By Juliet Williams
Associated Press
Tuesday, November 1, 2011
SACRAMENTO, Calif. — A business plan released Tuesday projects that the cost of California’s ambitious plan to link its major cities by high-speed rail has ballooned to nearly $100 billion over 20 years, accounting for inflation.
The daunting figure may cause sticker shock even for the most ardent supporters of the project.
The business plan comes after Gov. Jerry Brown appointed two new members to California’s high-speed rail commission and asked them to take a hard look at the proposal and assess its viability. They concluded the project is doable, if built in phases, but the cost will be more than double the original projection.
“The good news is the numbers are more realistic; the bad news is they may well be beyond reach,” said state Sen. Joe Simitian, Palo Alto Democrat.
The report shows the estimated cost at $98.5 billion if the route between San Francisco and Anaheim is completed in 2033. The plan assumes private investment will account for roughly 20 percent of the total cost, with much of the rest coming from additional public borrowing.
“This is not a promotional document. This is not a political document. This is a business plan,” said Dan Richard, one of Mr. Brown’s two appointees on the California High-Speed Rail Authority.
The initial estimate to build the system when voters approved bond funding for it in 2008 was $43 billion. In non-adjusted, 2010 dollars, that amount is now $65.4 billion. The plan also says the system would be profitable even at the lowest ridership estimates and would not require public operating subsidies.
It also calls for retaining the most controversial aspect of the proposed rail line - starting construction in the Central Valley. Critics want to start in more populated areas of Southern or Northern California in case money runs out before the full system is finished, which they worry would create a “train to nowhere.”

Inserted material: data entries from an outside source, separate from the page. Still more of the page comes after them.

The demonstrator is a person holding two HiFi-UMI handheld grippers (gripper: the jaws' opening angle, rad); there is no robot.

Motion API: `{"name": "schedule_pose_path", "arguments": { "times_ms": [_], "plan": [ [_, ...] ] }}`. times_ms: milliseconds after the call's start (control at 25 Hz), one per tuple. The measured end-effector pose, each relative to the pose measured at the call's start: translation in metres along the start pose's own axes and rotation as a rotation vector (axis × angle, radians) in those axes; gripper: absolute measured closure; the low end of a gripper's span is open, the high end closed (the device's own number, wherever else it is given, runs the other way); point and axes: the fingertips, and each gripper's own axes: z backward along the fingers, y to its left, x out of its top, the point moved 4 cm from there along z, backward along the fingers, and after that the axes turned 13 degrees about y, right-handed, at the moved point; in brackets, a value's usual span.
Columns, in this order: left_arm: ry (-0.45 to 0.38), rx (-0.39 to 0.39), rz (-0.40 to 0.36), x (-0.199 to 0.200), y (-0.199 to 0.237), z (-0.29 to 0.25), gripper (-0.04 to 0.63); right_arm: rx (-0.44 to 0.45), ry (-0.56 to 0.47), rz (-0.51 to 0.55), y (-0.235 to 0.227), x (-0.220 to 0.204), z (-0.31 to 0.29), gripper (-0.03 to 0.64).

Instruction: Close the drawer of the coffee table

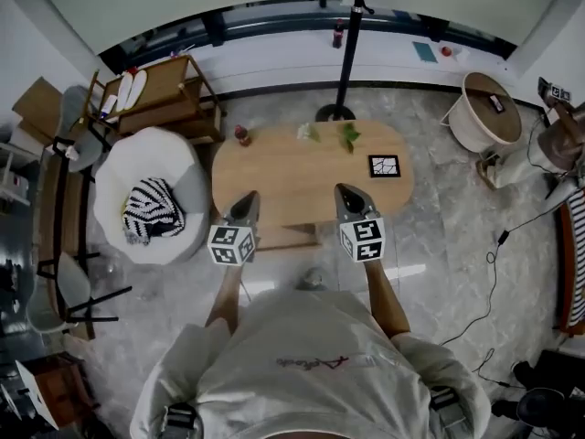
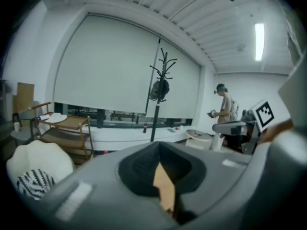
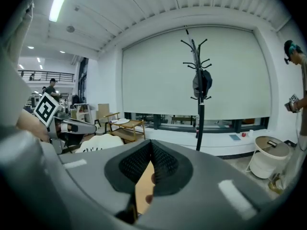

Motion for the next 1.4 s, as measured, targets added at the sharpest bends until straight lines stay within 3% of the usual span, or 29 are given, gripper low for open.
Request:
{"name": "schedule_pose_path", "arguments": {
  "times_ms": [280, 440, 840, 1400],
  "plan": [
    [-0.005, 0.139, 0.067, -0.013, 0.042, 0.04, 0.597, 0.149, 0.003, 0.069, 0.044, 0.022, -0.044, 0.611],
    [0.004, 0.17, 0.094, -0.026, 0.053, 0.055, 0.597, 0.191, 0.009, 0.088, 0.062, 0.025, -0.055, 0.611],
    [0.081, 0.125, 0.12, -0.075, 0.064, 0.061, 0.597, 0.212, 0.116, 0.088, 0.094, -0.017, -0.072, 0.611],
    [0.182, 0.005, 0.1, -0.139, 0.113, 0.065, 0.597, 0.121, 0.226, 0.041, 0.141, -0.07, -0.09, 0.611]
  ]
}}
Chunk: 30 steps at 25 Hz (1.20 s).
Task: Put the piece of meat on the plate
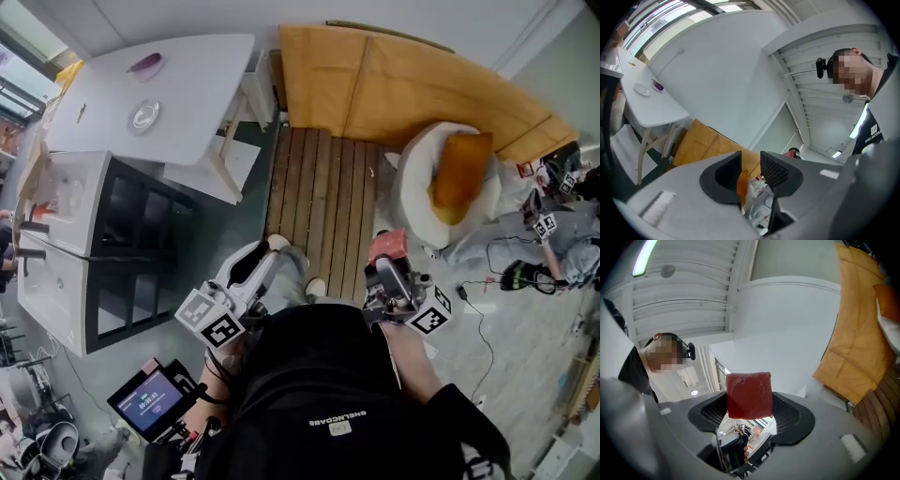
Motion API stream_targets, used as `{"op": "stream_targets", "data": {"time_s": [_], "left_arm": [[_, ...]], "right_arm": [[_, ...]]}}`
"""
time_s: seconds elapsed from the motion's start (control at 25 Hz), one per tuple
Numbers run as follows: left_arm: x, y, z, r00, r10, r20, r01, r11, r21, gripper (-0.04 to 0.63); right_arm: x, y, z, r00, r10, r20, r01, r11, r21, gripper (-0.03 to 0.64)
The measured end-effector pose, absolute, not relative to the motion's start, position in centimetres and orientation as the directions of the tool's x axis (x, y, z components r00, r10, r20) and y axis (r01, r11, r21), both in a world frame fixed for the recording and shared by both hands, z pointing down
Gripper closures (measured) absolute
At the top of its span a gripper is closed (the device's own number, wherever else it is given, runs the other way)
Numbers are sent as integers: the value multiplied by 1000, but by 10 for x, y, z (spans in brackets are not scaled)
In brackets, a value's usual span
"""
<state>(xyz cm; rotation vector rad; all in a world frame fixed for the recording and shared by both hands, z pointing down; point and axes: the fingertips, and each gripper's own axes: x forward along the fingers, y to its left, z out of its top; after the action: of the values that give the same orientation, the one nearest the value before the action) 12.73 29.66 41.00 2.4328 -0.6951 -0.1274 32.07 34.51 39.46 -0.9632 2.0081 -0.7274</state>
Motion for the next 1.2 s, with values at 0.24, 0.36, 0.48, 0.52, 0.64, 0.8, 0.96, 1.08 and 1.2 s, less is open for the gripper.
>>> {"op": "stream_targets", "data": {"time_s": [0.24,0.36,0.48,0.52,0.64,0.8,0.96,1.08,1.2], "left_arm": [[134,257,411,858,-511,60,-446,-679,583,463],[133,230,413,850,-524,60,-452,-665,594,463],[133,202,414,844,-532,65,-459,-655,601,463],[133,192,414,842,-535,67,-462,-652,602,463],[126,154,416,834,-547,72,-472,-639,608,463],[118,119,414,823,-562,75,-486,-632,603,463],[113,97,411,809,-583,78,-506,-621,599,462],[95,75,411,793,-604,76,-521,-609,598,462],[76,54,412,774,-629,70,-538,-595,597,462]], "right_arm": [[326,306,398,-405,-833,-377,-374,527,-763,319],[325,277,400,-420,-831,-364,-374,524,-765,319],[327,243,399,-429,-829,-360,-365,523,-770,319],[327,231,398,-432,-826,-361,-360,525,-771,319],[321,188,398,-446,-819,-360,-349,530,-773,319],[309,143,397,-467,-805,-366,-322,541,-777,319],[306,111,398,-485,-794,-367,-300,546,-783,319],[291,82,397,-504,-781,-368,-285,553,-783,319],[276,53,399,-521,-769,-371,-276,563,-779,321]]}}
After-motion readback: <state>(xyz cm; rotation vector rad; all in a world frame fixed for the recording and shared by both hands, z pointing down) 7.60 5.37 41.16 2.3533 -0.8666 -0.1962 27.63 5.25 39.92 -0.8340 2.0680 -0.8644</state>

But $3.5 billion in federal funding is contingent upon the Central Valley route, and construction must begin before October 2012. That does not leave enough time for new engineering proposals and environmental reviews to be conducted elsewhere, the plan says.
The business plan says the system will be built in sections than can operate independently and make money, even if no more track were ever built, Mr. Richard said. Planners hope each new section will generate momentum - and private investment - to complete subsequent sections.
If the segments are built faster, the cost would decrease, the report said.
At a news conference Tuesday to release the plan, officials with the rail authority stood before steam locomotives at the California State Railroad Museum in Sacramento. They stressed that the new business plan calls for the rail line to be built in phases, which would break the project’s costs into manageable pieces - about $2 billion a year.
“It is clear that we don’t have funding yet” for the entire project, said Michael Rossi, Mr. Brown’s other appointee to the rail board. He said that is not unusual for a project of this size and said officials have enough money already to begin the first phase.
“It will be three years before we need to worry about getting those funds” for the next section, he said.